Daraus ergebe sich ein Gesamtbefund dahingehend, dass die Mitarbeiter des MfS durch die höheren Dienstgrade und Dienststellungsvergütungen
bei vergleichbarem Qualifikationsniveau, durch eine um 5 v. H. höhere Dienstalterszulage und durch die um ein Drittel häufigere
Vergabe von Zuschlägen und Zulagen privilegiert worden seien. Diese Einkommensdisparitäten seien, da das Qualifikationsniveau
im MfS, wie dargelegt, deutlich niedriger als in der NVA gelegen hätte, lediglich mit politischen Grundsatzentscheidungen
über die besondere Bedeutung des MfS zu erklären. Die höhere Offiziersquote des MfS (1988 habe das MfS aus 63,2 v. H. Offizieren
und die NVA lediglich aus 29,4 v. H. Offizieren bestanden) habe mithin keine Grundlage in der Qualifikation der Mitarbeiter
oder der Qualität der Arbeit gehabt.

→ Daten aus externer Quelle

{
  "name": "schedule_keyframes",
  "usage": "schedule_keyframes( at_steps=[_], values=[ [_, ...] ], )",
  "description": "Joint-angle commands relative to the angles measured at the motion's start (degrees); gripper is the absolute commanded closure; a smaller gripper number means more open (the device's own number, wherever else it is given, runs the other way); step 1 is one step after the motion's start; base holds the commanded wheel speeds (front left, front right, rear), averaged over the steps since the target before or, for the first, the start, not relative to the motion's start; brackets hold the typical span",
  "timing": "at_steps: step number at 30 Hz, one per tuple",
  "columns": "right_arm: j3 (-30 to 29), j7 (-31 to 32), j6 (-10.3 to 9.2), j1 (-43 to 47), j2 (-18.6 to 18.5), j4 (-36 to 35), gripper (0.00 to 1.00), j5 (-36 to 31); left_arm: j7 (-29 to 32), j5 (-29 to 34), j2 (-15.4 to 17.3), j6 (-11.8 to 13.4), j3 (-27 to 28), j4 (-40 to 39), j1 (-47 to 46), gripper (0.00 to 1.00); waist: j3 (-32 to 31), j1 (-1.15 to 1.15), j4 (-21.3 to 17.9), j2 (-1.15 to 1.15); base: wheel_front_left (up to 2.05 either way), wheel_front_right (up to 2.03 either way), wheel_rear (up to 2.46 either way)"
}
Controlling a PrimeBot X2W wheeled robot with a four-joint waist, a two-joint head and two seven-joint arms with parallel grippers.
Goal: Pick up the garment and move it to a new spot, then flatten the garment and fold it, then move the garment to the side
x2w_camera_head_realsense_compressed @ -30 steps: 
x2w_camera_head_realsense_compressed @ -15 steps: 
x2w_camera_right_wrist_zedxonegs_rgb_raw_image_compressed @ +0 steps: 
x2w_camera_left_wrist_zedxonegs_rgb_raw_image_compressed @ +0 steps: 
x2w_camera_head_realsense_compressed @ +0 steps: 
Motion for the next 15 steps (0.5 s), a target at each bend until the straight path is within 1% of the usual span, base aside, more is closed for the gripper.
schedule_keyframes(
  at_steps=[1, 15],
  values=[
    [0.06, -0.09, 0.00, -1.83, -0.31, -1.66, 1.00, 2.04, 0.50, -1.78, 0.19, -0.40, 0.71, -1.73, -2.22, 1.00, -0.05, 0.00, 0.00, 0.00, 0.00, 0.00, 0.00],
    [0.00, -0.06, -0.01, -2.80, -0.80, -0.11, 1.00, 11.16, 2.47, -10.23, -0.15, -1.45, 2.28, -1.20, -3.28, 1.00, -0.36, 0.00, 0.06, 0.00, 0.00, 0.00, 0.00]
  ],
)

Im MfS seien gegenüber der Qualifikation überhöhte Dienstgrade und Dienststellen vergeben
worden, was zu einer überhöhten Besoldung, mithin zu einer Privilegierung geführt habe.
Der Senat schließt sich diesen überzeugenden und durch umfangreiches Zahlenmaterial gestützten Darlegungen des Sachverständigen
an und gibt ihnen den Vorzug gegenüber dem Parteivorbringen der Klägerin, auch wenn dieses auf ein Privatgutachten gestützt
ist, zumal dieses Privatgutachten, wie der Sachverständige wiederum überzeugend dargelegt hat, teilweise auf unbrauchbaren
Annahmen beruht. Auch die später eingereichte "kommentierte Fassung" des Privatgutachtens vom Juli 2009 und die Darlegungen
des Bevollmächtigten der Klägerin hierzu vermögen daran nichts zu ändern. Die wesentlichen Kernaussagen des Sachverständigen
Dr. G werden dadurch nicht berührt. Diese sind dahingehend zusammenzufassen, dass im Bereich des MfS bei im wesentlichen gleichen
Vorschriften über Besoldung, Beförderung und Zulagen, die Selbstprivilegierung darin bestanden habe, dass dort, anders als
schon in der NVA von Ausnahmeregelungen zugunsten der Mitarbeiter in einem Umfang Gebrauch gemacht worden sei, dass die Ausnahmen
tatsächlich zur Regel geworden seien, während dies außerhalb des MfS nicht der Fall gewesen sei. Dort seien die Regelungen,
so wie es ihrem Wortlaut entspreche, tatsächlich als Ausnahmeregelungen angewandt worden. Dies habe zu einer deutlichen Erhöhung
der Bezüge gegenüber vergleichbar qualifizierten Beschäftigten außerhalb des MfS führen müssen. Gegenüber diesen Feststellungen
kann die Darlegung im wesentlich gleicher Regelungen im Bereich des MfS durch die Bevollmächtigten der Klägerin keinen Erfolg
haben.
Daher sind als Ergebnis der Beweisaufnahme die Annahmen des BVerfG und des Gesetzgebers zur Überzeugung des Senats nicht widerlegt,
sondern bestätigt. Daher ist auch die Differenzierung der zugrunde zu legenden Entgelte nach § 7 AAÜG in der Fassung des 2. AAÜG-ÄndG mit Art.
3 GG vereinbar: Es werden nicht, wie die Klägerin annimmt, gleiche Gruppen ungleich behandelt, sondern es werden ungleiche Gruppen
ungleich behandelt. Dies ist nach dem
Grundgesetz nicht nur gestattet, sondern sogar geboten.
Die Revision war gem. §
160 Abs.
2 SGG wegen grundsätzlicher Bedeutung zuzulassen.